Passionate science teacher, Jenni Frank, continues to inspire future scientists as a STEM Coach.
Being interested in science from a young age, Jenni was encouraged to pursue a career in STEM by her role model, her mum.
My mum was a strong role model for me, and has studied and worked in STEM fields her whole life. I think it is important to have role models so students are aware of all the different pathways into scientific fields and so they can ask questions as needed.
I was always interested in science at school, so after school I studied a Bachelor of Science majoring in Immunology and Biology at the University of Sydney. I then went on to do a Master of Teaching through the University of Tasmania.
After developing a love for teaching, Jenni now uses her science background to help support students grow their passion in STEM, enjoying the range of opportunities on offer in her role as Head of Science.

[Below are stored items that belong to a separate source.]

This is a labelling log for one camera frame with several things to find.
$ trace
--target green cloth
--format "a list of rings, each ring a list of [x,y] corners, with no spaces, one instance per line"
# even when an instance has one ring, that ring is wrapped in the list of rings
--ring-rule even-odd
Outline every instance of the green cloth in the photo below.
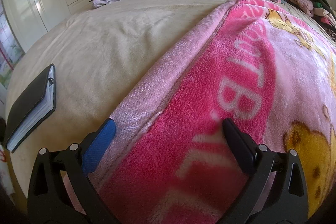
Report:
[[[322,4],[319,2],[313,2],[314,8],[323,8]]]

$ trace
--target mattress
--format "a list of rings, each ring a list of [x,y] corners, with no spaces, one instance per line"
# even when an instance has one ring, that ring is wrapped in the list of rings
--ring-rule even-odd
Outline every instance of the mattress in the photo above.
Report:
[[[63,150],[96,131],[148,69],[226,1],[121,0],[76,14],[37,41],[14,69],[6,105],[8,115],[28,84],[55,65],[56,110],[11,154],[24,194],[40,148]],[[331,41],[308,16],[280,6]]]

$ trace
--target notebook
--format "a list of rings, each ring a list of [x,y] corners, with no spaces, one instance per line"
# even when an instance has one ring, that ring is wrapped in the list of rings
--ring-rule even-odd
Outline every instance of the notebook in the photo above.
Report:
[[[55,66],[45,68],[10,109],[4,144],[14,152],[56,108]]]

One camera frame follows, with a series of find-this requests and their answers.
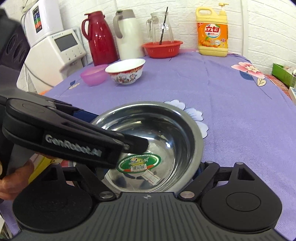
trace white ceramic bowl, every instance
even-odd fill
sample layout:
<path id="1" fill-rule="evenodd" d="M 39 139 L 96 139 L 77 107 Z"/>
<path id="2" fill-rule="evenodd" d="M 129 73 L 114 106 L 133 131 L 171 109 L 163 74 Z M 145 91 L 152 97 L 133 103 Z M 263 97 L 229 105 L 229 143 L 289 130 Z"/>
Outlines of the white ceramic bowl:
<path id="1" fill-rule="evenodd" d="M 141 77 L 145 62 L 142 58 L 126 59 L 109 65 L 105 71 L 116 83 L 129 85 Z"/>

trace red thermos handle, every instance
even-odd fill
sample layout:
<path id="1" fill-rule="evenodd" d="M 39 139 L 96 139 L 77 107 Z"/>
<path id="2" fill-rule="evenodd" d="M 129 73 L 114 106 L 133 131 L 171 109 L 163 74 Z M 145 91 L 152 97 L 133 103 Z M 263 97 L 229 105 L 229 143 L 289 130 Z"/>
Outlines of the red thermos handle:
<path id="1" fill-rule="evenodd" d="M 84 35 L 84 37 L 85 37 L 88 41 L 90 41 L 90 40 L 91 40 L 91 37 L 90 37 L 89 35 L 87 35 L 86 32 L 85 32 L 85 23 L 86 23 L 86 21 L 89 21 L 89 19 L 87 18 L 87 19 L 83 20 L 83 22 L 82 22 L 82 24 L 81 24 L 81 31 L 82 31 L 82 34 Z"/>

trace dish soap bottle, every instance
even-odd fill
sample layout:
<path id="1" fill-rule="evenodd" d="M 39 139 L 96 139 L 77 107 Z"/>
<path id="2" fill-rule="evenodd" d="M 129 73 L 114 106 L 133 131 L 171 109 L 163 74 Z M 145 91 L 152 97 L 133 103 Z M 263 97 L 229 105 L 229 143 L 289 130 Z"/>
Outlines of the dish soap bottle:
<path id="1" fill-rule="evenodd" d="M 203 55 L 225 57 L 228 53 L 228 22 L 224 6 L 228 3 L 219 3 L 219 15 L 210 7 L 196 9 L 196 22 L 198 33 L 198 49 Z"/>

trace red plaid cloth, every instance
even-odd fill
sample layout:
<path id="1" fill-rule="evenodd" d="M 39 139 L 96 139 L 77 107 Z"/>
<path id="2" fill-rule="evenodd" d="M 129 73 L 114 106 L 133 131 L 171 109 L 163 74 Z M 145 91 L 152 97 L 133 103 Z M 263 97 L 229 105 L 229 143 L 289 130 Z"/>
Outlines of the red plaid cloth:
<path id="1" fill-rule="evenodd" d="M 287 88 L 287 86 L 285 86 L 280 80 L 278 80 L 272 75 L 266 74 L 265 76 L 269 78 L 270 81 L 274 83 L 276 86 L 280 87 L 280 89 L 291 99 L 289 95 L 289 89 Z"/>

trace white appliance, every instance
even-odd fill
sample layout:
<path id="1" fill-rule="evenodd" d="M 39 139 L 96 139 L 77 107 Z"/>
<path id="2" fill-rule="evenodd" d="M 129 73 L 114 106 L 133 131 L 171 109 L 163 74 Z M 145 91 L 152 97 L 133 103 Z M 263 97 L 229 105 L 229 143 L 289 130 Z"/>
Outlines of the white appliance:
<path id="1" fill-rule="evenodd" d="M 73 29 L 41 40 L 30 49 L 25 65 L 38 93 L 52 89 L 83 68 L 86 52 Z"/>
<path id="2" fill-rule="evenodd" d="M 27 12 L 24 22 L 30 47 L 45 37 L 64 30 L 58 0 L 39 0 Z"/>
<path id="3" fill-rule="evenodd" d="M 132 9 L 118 10 L 113 19 L 113 26 L 121 60 L 145 56 L 140 24 Z"/>

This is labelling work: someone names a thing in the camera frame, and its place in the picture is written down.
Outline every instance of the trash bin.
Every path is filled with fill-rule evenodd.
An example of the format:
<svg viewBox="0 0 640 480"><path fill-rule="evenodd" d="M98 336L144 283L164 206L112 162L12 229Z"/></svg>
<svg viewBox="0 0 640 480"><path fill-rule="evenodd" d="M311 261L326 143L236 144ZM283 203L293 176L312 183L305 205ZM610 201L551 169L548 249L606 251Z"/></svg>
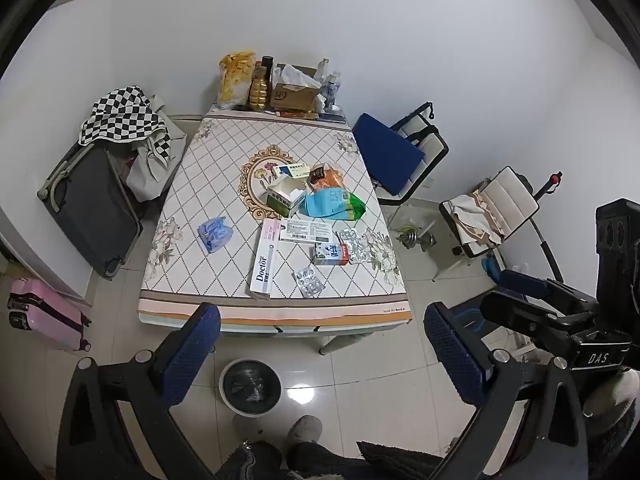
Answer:
<svg viewBox="0 0 640 480"><path fill-rule="evenodd" d="M231 361L220 374L220 396L225 404L242 416L269 413L280 400L282 384L267 364L240 358Z"/></svg>

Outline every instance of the checkered blanket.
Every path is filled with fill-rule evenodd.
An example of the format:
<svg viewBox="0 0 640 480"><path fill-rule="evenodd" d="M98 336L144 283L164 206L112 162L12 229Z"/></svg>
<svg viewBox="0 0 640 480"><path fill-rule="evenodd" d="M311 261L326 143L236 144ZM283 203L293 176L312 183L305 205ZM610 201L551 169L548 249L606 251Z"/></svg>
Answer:
<svg viewBox="0 0 640 480"><path fill-rule="evenodd" d="M82 124L78 143L86 146L96 139L135 142L150 137L148 146L165 167L170 144L166 125L137 86L114 90L94 103L91 116Z"/></svg>

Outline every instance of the suitcase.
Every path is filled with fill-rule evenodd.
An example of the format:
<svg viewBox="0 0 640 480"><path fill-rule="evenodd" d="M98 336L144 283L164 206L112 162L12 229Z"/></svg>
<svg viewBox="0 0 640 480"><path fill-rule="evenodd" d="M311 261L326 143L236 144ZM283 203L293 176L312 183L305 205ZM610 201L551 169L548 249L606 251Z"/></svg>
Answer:
<svg viewBox="0 0 640 480"><path fill-rule="evenodd" d="M14 328L35 330L72 350L91 349L84 339L91 321L40 280L15 280L7 308Z"/></svg>
<svg viewBox="0 0 640 480"><path fill-rule="evenodd" d="M104 143L74 145L38 197L84 259L110 280L127 261L142 224Z"/></svg>

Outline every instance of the plastic water bottle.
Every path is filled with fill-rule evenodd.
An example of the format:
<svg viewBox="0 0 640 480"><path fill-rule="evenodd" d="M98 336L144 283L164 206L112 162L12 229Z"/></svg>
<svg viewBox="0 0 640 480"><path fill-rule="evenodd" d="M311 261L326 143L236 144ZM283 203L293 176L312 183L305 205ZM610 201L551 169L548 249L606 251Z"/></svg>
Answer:
<svg viewBox="0 0 640 480"><path fill-rule="evenodd" d="M340 72L332 73L326 80L324 88L324 96L326 101L324 102L324 111L330 112L335 104L335 95L340 89Z"/></svg>

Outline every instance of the pants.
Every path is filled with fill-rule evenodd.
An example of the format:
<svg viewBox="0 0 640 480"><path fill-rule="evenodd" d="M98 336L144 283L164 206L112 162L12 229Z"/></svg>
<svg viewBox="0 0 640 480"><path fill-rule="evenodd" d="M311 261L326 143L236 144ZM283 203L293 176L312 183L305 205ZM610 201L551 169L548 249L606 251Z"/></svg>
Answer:
<svg viewBox="0 0 640 480"><path fill-rule="evenodd" d="M280 469L282 454L267 442L238 447L216 473L218 480L292 480L289 469ZM287 453L292 471L311 478L340 475L344 480L393 480L366 460L345 458L313 442L301 442Z"/></svg>

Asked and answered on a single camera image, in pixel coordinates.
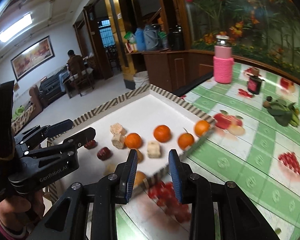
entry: ceiling
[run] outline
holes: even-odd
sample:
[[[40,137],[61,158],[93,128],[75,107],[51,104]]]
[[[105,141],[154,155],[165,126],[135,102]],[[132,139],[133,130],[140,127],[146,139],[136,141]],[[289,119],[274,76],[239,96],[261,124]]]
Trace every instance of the ceiling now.
[[[0,61],[42,29],[73,18],[82,0],[12,0],[0,17],[0,33],[31,13],[33,23],[6,43],[0,41]]]

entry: pink water bottle
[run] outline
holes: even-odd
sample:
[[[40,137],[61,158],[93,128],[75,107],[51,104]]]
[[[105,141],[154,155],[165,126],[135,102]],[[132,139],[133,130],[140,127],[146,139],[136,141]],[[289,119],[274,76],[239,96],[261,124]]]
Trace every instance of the pink water bottle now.
[[[229,43],[229,37],[217,35],[217,45],[214,46],[213,75],[216,82],[230,84],[232,81],[232,66],[234,59]]]

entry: white bucket
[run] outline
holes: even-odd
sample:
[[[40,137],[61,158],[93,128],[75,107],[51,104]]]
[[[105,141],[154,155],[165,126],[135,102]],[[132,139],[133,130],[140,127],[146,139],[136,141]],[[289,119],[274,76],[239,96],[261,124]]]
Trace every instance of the white bucket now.
[[[142,87],[146,84],[149,84],[148,72],[147,71],[142,71],[142,72],[136,73],[133,76],[133,80],[136,84],[136,88],[139,88],[139,87]]]

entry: framed painting
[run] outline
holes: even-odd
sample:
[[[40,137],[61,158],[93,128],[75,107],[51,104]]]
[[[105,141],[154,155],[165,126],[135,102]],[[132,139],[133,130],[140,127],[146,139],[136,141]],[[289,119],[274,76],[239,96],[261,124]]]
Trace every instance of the framed painting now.
[[[17,81],[54,56],[49,36],[21,52],[11,60]]]

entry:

I am currently teaching science and am the Head of Science at St Philips College in Alice Springs, NT. I don’t think a lot of people realise the opportunities that are available as a science teacher. I have got to teach all over Australia, completed field research with the Bush Blitz team in Groote Eylandt and later this year I am taking a group of aspiring scientists to the research station on Orpheus Island associated with James Cook University.
Jenni is an avid supporter of young girls following their passion in STEM subjects and, as a STEM Coach, enjoyed talking to her students about their interests.
I have really enjoyed being a part of the Curious Minds program. I joined the program as a mentor, because I thought the program sounded like something I would have loved to complete when I was at school. An element of the program that I enjoyed was discussing current scientific issues with my mentees, and their interests in STEM.
The impact of the Curious Minds program is invaluable; it is inspiring the future generation of scientists and allowing them to make connections in STEM fields.